The stretch from the line with "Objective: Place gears" through the line with "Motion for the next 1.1" in the records below: write it out exactly, and nothing else.

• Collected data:
== == ==
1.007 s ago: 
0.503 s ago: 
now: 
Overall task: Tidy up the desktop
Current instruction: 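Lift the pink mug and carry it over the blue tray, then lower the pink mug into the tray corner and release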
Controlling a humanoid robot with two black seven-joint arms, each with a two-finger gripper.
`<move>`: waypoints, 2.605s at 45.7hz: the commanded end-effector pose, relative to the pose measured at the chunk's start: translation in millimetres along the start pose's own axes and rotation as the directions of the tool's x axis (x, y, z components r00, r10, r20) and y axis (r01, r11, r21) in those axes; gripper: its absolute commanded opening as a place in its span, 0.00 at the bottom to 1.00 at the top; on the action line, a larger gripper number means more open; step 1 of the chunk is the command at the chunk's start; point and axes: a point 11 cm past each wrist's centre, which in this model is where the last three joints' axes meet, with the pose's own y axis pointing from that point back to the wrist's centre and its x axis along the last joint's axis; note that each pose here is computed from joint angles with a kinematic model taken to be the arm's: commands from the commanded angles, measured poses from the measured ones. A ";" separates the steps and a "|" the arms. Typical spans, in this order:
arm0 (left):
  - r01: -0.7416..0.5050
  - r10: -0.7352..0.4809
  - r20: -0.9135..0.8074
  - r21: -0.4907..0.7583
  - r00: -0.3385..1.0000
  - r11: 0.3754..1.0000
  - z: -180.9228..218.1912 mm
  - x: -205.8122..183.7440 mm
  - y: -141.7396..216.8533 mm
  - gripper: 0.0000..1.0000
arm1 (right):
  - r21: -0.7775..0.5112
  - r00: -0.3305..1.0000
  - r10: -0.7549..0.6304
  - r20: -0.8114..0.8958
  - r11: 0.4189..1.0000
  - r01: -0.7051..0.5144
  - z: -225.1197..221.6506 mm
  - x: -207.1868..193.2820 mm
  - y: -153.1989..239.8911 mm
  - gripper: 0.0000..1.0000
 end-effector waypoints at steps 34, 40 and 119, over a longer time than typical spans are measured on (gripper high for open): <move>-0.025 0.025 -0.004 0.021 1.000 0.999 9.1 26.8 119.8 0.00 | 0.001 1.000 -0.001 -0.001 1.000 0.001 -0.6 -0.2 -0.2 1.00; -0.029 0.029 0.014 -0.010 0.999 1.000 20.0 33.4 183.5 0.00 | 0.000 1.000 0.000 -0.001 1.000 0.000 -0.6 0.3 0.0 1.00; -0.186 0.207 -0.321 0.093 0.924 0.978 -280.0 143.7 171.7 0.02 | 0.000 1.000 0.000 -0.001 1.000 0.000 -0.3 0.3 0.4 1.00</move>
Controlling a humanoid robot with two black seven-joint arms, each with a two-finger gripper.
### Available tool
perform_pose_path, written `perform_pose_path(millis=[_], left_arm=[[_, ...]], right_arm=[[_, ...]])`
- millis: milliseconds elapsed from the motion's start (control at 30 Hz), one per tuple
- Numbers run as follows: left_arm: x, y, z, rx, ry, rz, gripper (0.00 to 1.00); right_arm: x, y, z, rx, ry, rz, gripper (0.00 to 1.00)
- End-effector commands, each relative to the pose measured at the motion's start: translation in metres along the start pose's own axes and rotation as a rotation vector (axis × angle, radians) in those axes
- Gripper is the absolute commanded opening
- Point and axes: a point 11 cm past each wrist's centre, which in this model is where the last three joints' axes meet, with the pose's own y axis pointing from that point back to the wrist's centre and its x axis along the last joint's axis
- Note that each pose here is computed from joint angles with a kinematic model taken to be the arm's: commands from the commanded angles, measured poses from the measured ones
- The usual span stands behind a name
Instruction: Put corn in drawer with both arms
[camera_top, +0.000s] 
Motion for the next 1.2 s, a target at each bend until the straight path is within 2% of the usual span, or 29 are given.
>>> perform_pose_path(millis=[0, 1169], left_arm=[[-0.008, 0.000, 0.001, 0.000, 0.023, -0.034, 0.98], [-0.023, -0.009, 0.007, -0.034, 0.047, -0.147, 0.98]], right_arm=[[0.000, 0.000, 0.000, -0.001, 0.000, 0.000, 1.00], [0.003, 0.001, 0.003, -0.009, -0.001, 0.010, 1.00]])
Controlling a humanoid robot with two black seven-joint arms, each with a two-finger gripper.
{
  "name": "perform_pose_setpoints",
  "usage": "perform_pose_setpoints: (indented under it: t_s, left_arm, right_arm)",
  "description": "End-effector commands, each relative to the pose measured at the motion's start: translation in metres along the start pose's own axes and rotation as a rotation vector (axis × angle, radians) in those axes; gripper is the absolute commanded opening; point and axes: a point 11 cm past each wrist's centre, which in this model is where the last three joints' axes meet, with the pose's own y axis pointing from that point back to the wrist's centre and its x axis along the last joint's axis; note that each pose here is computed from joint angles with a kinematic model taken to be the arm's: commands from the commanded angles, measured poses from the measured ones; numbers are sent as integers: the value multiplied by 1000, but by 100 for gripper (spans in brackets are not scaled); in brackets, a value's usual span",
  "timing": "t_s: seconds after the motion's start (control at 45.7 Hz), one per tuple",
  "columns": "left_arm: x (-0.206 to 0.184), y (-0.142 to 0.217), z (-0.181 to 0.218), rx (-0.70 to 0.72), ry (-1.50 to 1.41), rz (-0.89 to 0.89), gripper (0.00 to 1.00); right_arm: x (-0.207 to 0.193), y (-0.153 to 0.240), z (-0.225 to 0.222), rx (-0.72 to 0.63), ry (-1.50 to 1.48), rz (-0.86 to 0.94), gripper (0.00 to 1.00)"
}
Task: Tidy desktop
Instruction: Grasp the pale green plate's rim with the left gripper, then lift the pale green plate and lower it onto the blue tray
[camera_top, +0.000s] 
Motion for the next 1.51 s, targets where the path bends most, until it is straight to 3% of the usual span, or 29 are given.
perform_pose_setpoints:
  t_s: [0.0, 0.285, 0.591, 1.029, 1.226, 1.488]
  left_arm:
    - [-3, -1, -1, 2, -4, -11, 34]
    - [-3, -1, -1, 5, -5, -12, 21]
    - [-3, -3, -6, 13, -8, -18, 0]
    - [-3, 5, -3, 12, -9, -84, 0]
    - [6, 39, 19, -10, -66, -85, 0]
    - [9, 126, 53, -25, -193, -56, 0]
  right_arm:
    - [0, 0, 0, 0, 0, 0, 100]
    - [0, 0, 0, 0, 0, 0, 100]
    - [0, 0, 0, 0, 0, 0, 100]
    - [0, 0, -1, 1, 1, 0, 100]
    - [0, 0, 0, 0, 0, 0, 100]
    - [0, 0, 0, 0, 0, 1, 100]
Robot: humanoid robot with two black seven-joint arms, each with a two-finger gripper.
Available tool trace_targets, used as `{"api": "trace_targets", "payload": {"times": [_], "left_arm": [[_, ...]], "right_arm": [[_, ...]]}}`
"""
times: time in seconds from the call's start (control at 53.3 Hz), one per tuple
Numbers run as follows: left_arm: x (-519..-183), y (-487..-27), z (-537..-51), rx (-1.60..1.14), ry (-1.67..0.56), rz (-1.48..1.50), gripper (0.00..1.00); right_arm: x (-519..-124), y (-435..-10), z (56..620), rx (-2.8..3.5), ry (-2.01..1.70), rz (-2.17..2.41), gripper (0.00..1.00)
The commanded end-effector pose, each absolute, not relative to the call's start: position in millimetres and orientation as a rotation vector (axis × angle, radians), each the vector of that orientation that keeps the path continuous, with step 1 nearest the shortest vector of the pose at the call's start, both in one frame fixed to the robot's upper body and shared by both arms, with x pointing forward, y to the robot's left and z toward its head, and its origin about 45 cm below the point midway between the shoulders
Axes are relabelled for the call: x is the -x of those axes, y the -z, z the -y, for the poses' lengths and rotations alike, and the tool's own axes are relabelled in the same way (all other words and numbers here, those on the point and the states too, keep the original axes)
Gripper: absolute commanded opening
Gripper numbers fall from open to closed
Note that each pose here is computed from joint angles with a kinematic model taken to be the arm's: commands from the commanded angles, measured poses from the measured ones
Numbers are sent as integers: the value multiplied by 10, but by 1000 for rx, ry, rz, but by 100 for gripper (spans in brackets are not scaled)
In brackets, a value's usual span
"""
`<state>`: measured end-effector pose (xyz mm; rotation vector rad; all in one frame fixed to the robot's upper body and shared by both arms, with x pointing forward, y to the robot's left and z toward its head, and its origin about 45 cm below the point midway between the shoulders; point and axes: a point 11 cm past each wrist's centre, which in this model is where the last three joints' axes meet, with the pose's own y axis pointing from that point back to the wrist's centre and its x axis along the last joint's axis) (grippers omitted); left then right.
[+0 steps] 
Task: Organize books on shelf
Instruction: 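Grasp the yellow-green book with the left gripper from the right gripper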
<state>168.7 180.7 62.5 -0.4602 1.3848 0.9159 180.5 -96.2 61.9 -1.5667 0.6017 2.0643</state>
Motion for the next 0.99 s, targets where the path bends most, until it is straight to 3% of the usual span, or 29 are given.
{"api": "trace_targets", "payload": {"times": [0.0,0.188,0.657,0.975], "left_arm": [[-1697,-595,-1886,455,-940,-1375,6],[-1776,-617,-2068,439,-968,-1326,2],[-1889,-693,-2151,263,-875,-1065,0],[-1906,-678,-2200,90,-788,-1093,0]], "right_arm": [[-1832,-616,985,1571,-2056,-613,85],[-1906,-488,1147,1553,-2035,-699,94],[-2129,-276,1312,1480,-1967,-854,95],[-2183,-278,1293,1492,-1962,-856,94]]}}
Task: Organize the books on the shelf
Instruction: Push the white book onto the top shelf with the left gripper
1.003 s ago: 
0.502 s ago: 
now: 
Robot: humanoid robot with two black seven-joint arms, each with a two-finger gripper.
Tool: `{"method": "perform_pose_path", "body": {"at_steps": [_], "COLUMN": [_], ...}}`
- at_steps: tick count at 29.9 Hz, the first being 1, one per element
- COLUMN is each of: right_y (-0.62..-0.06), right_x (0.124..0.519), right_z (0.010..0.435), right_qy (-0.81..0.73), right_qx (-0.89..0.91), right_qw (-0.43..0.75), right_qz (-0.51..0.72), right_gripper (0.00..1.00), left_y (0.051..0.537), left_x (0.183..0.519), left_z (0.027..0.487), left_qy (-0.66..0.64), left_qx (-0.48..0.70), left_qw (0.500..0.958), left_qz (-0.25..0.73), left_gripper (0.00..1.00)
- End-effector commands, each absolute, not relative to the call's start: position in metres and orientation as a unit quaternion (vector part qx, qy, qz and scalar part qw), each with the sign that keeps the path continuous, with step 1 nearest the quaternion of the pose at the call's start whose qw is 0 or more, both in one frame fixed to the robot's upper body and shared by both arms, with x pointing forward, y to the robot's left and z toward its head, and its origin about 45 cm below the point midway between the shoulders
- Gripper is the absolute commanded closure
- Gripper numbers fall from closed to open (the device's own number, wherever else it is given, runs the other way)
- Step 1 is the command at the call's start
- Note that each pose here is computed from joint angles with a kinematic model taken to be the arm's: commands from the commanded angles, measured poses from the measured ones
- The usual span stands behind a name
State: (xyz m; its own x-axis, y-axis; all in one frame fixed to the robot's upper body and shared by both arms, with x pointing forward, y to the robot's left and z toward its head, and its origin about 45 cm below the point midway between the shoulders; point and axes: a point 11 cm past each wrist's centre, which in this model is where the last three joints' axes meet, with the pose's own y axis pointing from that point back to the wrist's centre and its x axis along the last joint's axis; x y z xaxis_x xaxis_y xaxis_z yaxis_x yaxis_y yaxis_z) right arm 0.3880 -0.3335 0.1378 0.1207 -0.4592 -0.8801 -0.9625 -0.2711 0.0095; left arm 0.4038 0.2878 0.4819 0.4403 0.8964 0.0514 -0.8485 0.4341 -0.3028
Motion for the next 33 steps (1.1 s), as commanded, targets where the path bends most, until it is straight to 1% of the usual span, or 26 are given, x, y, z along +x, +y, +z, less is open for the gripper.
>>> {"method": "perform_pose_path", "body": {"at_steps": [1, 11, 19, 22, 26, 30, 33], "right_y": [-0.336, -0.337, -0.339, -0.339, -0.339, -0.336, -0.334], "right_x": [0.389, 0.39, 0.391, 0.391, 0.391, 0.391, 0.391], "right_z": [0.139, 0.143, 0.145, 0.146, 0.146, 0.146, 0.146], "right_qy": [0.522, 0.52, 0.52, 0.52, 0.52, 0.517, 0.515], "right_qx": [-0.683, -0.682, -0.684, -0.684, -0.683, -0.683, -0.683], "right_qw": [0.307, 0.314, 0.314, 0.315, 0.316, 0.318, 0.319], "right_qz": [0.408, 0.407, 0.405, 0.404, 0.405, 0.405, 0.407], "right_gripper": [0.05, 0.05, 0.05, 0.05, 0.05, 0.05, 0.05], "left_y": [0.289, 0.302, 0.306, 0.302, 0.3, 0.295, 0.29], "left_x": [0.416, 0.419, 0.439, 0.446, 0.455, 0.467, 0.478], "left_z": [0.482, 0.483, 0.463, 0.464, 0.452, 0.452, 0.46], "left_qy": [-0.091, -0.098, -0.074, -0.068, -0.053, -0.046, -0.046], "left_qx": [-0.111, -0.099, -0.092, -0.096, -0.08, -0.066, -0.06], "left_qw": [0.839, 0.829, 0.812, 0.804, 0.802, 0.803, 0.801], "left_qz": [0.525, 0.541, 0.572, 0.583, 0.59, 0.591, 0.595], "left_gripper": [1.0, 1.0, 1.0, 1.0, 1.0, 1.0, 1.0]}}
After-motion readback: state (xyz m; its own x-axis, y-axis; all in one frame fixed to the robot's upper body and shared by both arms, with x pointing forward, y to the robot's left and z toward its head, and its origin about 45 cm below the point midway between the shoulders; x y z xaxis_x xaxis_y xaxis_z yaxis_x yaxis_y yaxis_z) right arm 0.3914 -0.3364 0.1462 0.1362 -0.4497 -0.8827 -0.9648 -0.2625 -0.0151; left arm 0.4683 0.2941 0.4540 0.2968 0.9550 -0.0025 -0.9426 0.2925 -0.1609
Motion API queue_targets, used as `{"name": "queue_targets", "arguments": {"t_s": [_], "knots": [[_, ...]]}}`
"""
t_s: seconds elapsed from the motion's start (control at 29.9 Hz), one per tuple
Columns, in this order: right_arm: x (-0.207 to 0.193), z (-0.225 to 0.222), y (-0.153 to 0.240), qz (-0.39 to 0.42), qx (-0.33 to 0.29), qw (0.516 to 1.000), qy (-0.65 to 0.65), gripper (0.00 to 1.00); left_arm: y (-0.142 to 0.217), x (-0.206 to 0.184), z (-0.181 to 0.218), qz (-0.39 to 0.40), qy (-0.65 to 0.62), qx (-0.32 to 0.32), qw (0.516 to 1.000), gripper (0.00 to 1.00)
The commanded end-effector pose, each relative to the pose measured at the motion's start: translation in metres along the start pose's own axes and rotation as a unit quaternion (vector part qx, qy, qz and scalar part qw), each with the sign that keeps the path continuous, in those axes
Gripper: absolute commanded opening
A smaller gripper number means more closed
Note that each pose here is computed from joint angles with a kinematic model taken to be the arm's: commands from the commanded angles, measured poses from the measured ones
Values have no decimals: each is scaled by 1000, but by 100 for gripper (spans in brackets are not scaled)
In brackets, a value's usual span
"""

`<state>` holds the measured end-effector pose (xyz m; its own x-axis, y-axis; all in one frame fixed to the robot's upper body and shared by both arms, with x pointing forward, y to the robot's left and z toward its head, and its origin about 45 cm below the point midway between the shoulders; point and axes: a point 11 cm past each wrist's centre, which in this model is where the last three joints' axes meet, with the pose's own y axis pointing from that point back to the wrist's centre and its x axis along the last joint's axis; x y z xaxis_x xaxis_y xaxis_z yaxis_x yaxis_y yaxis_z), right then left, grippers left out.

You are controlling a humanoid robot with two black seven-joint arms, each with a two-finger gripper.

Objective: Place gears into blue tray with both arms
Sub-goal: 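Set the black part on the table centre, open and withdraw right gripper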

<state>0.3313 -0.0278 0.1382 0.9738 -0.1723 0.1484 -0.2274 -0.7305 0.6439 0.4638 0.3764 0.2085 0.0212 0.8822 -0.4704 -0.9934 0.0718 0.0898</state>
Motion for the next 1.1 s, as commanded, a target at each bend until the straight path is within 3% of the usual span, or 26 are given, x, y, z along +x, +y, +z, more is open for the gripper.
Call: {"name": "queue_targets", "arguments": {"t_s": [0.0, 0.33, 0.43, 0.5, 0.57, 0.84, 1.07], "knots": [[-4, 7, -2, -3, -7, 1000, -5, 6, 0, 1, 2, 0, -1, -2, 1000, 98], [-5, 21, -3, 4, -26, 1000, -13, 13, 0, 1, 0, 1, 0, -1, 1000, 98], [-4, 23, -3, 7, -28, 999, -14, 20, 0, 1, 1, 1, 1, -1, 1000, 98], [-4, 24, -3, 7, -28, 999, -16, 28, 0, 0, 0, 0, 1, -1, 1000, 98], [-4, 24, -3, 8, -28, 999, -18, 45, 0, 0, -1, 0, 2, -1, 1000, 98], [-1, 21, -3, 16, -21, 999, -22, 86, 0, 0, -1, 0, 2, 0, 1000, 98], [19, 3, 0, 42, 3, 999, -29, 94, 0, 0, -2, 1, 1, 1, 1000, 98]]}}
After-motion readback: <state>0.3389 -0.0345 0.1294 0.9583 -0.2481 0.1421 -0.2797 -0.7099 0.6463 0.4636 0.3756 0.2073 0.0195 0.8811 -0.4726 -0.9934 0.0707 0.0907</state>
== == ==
• Task response:
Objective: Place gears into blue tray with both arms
Sub-goal: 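Set the black part on the table centre, open and withdraw right gripper
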
<state>0.3313 -0.0278 0.1382 0.9738 -0.1723 0.1484 -0.2274 -0.7305 0.6439 0.4638 0.3764 0.2085 0.0212 0.8822 -0.4704 -0.9934 0.0718 0.0898</state>
Motion for the next 1.1 s, as commanded, a target at each bend until the straight path is within 3% of the usual span, or 26 are given, x, y, z along +x, +y, +z, more is open for the gripper.

The output is complete.